### Work required
Lines of the material that include the word "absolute" are to be counted; only their number should be given.

### Exercise input
• • • • •

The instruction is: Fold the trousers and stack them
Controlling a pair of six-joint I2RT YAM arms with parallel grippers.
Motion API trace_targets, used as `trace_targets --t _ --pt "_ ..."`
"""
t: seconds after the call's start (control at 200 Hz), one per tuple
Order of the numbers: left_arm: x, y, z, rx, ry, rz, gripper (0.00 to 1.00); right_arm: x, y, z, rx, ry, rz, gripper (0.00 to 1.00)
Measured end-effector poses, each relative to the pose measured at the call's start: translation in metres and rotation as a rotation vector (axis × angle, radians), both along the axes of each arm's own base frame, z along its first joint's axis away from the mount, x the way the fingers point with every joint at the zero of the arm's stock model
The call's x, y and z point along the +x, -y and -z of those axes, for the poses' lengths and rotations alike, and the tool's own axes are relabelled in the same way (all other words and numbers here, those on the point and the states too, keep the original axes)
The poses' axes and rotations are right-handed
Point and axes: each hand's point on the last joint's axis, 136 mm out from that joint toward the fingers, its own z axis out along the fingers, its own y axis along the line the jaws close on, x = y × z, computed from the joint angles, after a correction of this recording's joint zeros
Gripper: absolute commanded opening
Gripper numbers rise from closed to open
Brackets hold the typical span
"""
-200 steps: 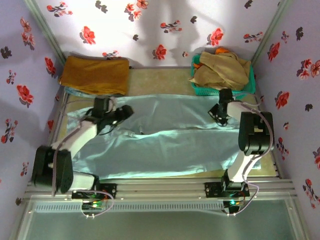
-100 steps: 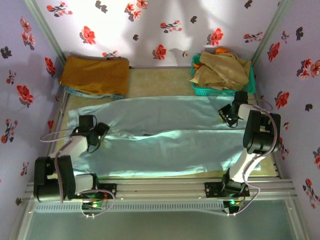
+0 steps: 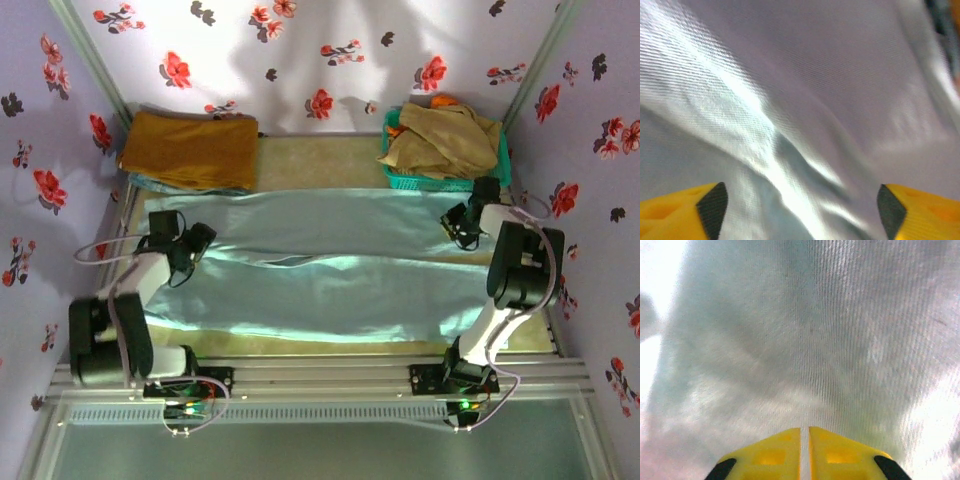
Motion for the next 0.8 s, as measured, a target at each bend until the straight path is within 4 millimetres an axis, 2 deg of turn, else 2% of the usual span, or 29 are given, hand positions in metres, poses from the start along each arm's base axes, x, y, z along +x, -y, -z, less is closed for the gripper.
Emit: trace_targets --t 0.045,0.115,0.17,0.215,0.315,0.39,0.475,0.54,0.66,0.8 --pt "-0.007 0.0 -0.018 0.01 0.044 0.009 0.92 -0.005 -0.001 -0.019 -0.008 0.032 0.004 0.32" --pt "-0.015 0.001 -0.04 0.022 0.104 0.017 0.92 -0.013 -0.002 -0.046 -0.025 0.093 -0.004 0.33" --pt "-0.023 0.002 -0.048 0.025 0.127 0.021 0.92 -0.024 -0.005 -0.06 -0.032 0.126 -0.005 0.31" --pt "-0.03 0.003 -0.048 0.022 0.124 0.024 0.92 -0.036 -0.008 -0.064 -0.031 0.138 -0.006 0.3" --pt "-0.051 0.007 -0.026 0.003 0.054 0.033 0.92 -0.076 -0.017 -0.046 -0.011 0.077 -0.005 0.35" --pt "-0.067 0.011 -0.005 -0.019 -0.008 0.041 0.92 -0.11 -0.024 -0.026 0.003 -0.001 -0.002 0.46" --pt "-0.083 0.015 0.016 -0.044 -0.066 0.045 0.92 -0.14 -0.029 -0.005 0.012 -0.076 0.003 0.47" --pt "-0.091 0.017 0.028 -0.061 -0.095 0.041 0.92 -0.153 -0.03 0.009 0.017 -0.128 0.005 0.47" --pt "-0.091 0.02 0.039 -0.079 -0.115 0.039 0.92 -0.157 -0.03 0.032 0.025 -0.226 0.007 0.43" --pt "-0.076 0.022 0.038 -0.093 -0.088 0.048 0.91 -0.123 -0.025 0.03 0.031 -0.206 0.003 0.43"
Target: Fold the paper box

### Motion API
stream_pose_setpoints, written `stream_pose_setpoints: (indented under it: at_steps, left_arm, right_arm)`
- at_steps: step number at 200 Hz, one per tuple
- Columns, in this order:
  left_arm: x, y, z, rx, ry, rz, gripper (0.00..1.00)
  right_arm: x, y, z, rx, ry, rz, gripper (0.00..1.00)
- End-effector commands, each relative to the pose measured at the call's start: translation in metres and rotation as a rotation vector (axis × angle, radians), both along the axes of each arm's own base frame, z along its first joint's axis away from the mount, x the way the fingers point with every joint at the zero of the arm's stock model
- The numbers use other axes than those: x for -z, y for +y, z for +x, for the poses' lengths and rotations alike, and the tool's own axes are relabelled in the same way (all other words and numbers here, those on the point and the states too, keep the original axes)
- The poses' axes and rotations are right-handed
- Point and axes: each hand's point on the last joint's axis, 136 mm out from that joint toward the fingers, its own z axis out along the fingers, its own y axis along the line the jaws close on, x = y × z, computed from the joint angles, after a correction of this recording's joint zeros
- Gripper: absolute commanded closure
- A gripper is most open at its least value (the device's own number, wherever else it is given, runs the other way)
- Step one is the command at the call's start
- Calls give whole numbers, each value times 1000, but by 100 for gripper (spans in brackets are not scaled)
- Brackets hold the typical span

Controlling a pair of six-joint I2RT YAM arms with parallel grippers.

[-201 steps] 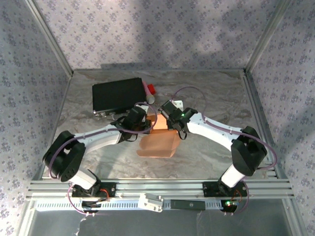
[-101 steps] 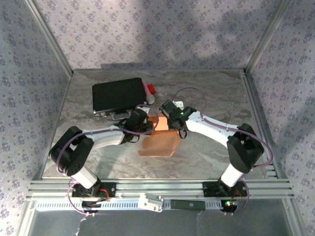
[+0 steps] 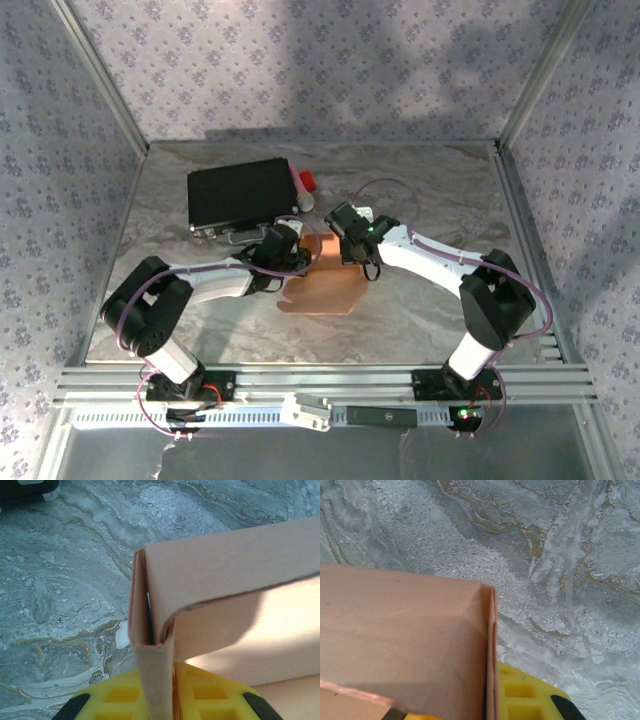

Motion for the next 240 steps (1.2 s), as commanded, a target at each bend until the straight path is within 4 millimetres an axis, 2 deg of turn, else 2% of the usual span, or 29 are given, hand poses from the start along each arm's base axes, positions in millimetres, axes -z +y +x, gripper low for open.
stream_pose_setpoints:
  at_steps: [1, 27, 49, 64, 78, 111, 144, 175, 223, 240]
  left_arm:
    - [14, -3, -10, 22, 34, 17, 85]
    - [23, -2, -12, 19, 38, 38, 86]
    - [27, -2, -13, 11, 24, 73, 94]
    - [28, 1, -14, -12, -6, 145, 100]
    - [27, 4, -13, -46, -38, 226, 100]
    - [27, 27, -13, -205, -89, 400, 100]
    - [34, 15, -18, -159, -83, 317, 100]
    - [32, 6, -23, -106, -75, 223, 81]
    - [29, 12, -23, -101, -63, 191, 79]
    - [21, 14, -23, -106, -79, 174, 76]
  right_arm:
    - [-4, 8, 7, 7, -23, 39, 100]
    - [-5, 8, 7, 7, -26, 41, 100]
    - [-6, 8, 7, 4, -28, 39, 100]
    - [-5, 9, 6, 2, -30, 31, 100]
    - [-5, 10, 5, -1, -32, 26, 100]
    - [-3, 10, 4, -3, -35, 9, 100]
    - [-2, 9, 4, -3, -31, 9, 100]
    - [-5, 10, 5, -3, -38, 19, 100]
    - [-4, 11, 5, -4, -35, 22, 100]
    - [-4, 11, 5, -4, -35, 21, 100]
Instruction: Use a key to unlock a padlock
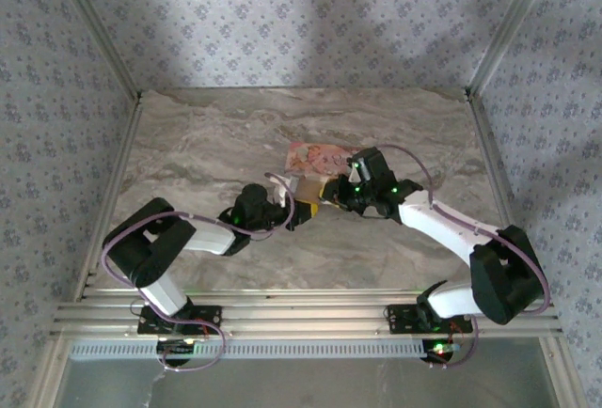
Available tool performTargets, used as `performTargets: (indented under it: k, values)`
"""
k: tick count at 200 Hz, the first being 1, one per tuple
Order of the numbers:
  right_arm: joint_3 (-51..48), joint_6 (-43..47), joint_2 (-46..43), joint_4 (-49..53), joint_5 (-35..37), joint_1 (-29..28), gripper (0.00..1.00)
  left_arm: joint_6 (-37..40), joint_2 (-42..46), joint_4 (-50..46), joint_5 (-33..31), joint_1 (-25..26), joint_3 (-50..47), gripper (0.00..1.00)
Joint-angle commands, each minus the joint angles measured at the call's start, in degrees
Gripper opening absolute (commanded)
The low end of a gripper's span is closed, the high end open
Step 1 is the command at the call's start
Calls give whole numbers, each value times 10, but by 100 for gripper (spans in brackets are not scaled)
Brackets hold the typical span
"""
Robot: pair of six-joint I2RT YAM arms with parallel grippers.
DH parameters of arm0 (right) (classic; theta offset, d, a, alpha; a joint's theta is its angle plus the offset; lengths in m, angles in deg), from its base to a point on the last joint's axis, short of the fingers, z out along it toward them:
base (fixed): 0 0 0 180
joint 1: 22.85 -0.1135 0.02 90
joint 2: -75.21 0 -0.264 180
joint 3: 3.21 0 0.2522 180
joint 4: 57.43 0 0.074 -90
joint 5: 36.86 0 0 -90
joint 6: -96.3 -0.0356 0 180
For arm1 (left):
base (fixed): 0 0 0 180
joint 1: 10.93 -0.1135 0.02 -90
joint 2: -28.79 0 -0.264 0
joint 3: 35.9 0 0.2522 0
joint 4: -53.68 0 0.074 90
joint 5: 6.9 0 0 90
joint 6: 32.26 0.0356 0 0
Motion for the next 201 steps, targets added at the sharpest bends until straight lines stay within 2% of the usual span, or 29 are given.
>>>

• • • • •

### Solution to the exercise
3